Geoff Berner calls his new album a wedding record, but it's not the kind of thing you'd hear at Brock House. For example, the song "Weep, Bride, Weep" includes the line, "Nothing but the horrifying agony of childbirth for you to look forward to now."
The origins of The Wedding Dance of the Widow Bride, his third full-length solo disc, lie in Berner's exploration of klezmer music's role in different matrimonial traditions. In some parts of the world, for instance, crying brides are not only expected, but are part of the fun. "In the three-day Eastern European Jewish wedding ritual, there are a bunch of different songs that play different roles in the ceremony, and one of them is a song where the bride sits on a chair and the band stands around and the emcee sings a song to make her cry," says Berner, over coffee in a Commercial Drive café. "It's a traditional form. I think it was always semihumourous—at least to the older people."
The accordion player has been gravitating towards klezmer music ever since the release of his debut solo EP in 2000. Following his 2003 full-length We Shall Not Flag or Fail, We Shall Go On to the End, he went to Romania to find out more about his Eastern European Jewish heritage. "The most glamorous aspect of my research was finding these old gypsy guys who played in the klezmer bands before the war," he says. "That was important to learn—that these were multi-ethnic bands."
In 2005 Berner released Whiskey Rabbi, which featured the provocative "Goddamn Lucky Jew" and utilized the talents of violinist Diona Davies and percussionist Wayne Adams. The Wedding Dance of the Widow Bride continues in the vein of that record, with Davies, Adams, and Berner creating a dark-hued sound. The clattering drums, wheezing accordion, mournful violin, dry vocals, and blackly humourous lyrics evoke a kind of existential dread, especially on "Queen Victoria", which intentionally recalls the haunted compositions of Bertolt Brecht and Kurt Weill. If you were in a backwoods bar in, say, a remote corner of Romania, and suddenly a band started playing this kind of music, you wouldn't be sure whether the regulars were going to dance, cry, or unsheathe their knives and rush your table.
Strangely, considering the un- or even anti-commercial nature of his music, Berner has become an in-demand artist internationally, with three European tours scheduled before July of this year alone. His popularity here and abroad can be credited to a number of things; for one, few other performers dare to face an audience with just a squeezebox, a few quips, and some stories. For another, he has captured the attention and support of Billy Bragg's manager, Peter Jenner. And Berner's songwriting talent has made fans of artists all over the world, many of whom have covered his tunes—including, most famously, the Be Good Tanyas. The Vancouver trio's version of his song "Light Enough to Travel" on its 2000 debut Blue Horse gave him a huge boost.
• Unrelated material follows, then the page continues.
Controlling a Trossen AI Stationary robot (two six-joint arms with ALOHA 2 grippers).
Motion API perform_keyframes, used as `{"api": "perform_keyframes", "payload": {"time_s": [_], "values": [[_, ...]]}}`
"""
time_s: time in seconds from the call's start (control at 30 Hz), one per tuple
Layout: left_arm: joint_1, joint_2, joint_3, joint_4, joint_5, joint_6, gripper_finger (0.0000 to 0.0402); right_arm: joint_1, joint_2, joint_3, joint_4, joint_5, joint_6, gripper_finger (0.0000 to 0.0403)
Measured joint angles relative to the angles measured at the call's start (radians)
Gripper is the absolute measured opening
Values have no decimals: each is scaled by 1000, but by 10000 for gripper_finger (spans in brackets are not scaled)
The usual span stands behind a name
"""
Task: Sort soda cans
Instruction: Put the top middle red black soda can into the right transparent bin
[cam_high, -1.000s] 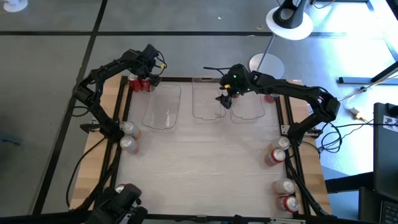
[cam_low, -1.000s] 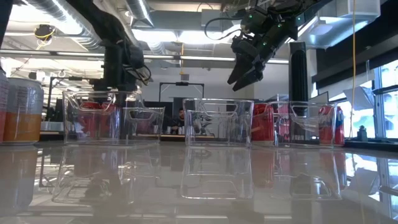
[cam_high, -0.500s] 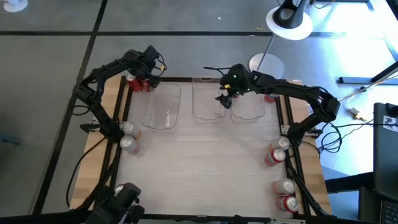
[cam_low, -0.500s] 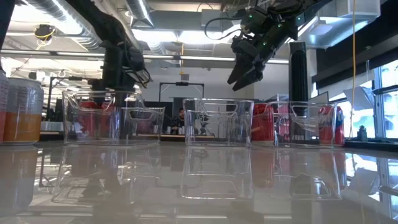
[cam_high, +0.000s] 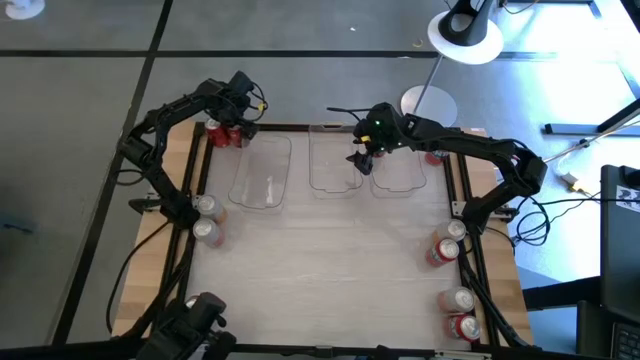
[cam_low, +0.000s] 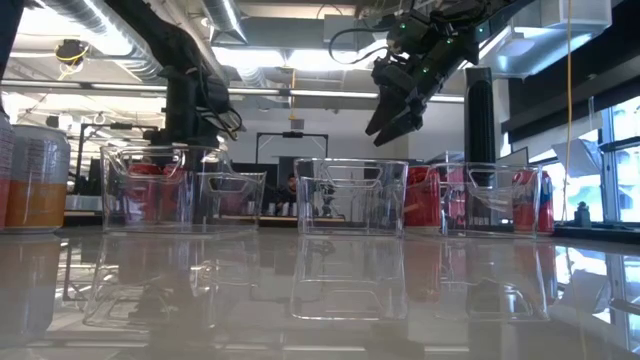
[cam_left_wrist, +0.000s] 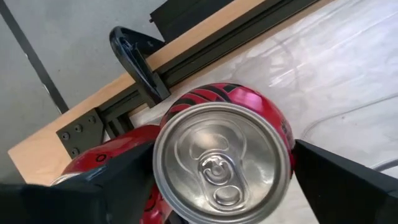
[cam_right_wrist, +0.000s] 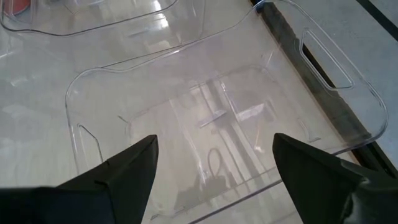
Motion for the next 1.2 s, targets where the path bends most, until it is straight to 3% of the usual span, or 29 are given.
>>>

"That was what really enabled me to stop doing other kinds of work and just be a musician," he says. "It was a calling card I could put in letters asking for gigs in Canada. And the girls in the Be Good Tanyas helped me beyond just covering my songs. I owe them a lot."
Prior to launching his solo career, Berner fronted Terror of Tiny Town. The group ran amok in Vancouver for most of the '90s, releasing a couple of CDs but running into some bad luck on the business end of things.
"We were very eclectic," says the singer. "People we knew were listening to mix tapes, and all sorts of different styles, and our friends were no longer identifying with a particular subculture musically, so we tried different things—jazz and ska and heavy metal. We were open to lots of stuff. That made us largely unmarketable because we didn't have an identifiable sound, but we were amusing ourselves. I was no great shakes as a musician but everybody else in the band was really good, technically. They could really play. So I got to experiment with lots of different voices and ways of being musical. I feel like now I have found my mature voice as a songwriter, but I still think very fondly of that band and those guys."
Berner reflects that, if Terror of Tiny Town had been more successful, he might not have found that voice. Now that he has, though, he is on a mission—to drag klezmer music into the bars and make it dirtier, and more political.
"I feel sometimes in folk music the process of preservation can be like lamination, where we have to freeze everything in the year we all agree it was best," Berner continues. "A lot of people aren't aware klezmer and other Eastern European styles had that kind of guts to it originally." He returns to the subject of his trip to Romania, where his friend, musician and musicologist Bob Cohen, took him around and translated lyrics to some of the songs they'd hear, like "Mary's dancing is making my dick so hard I had to pour candle wax on it." That, says Berner, is not really something you'd hear on a disc by American klezmer faves the Klezmatics. Ever the diplomat, Berner adds, "Not to single them out."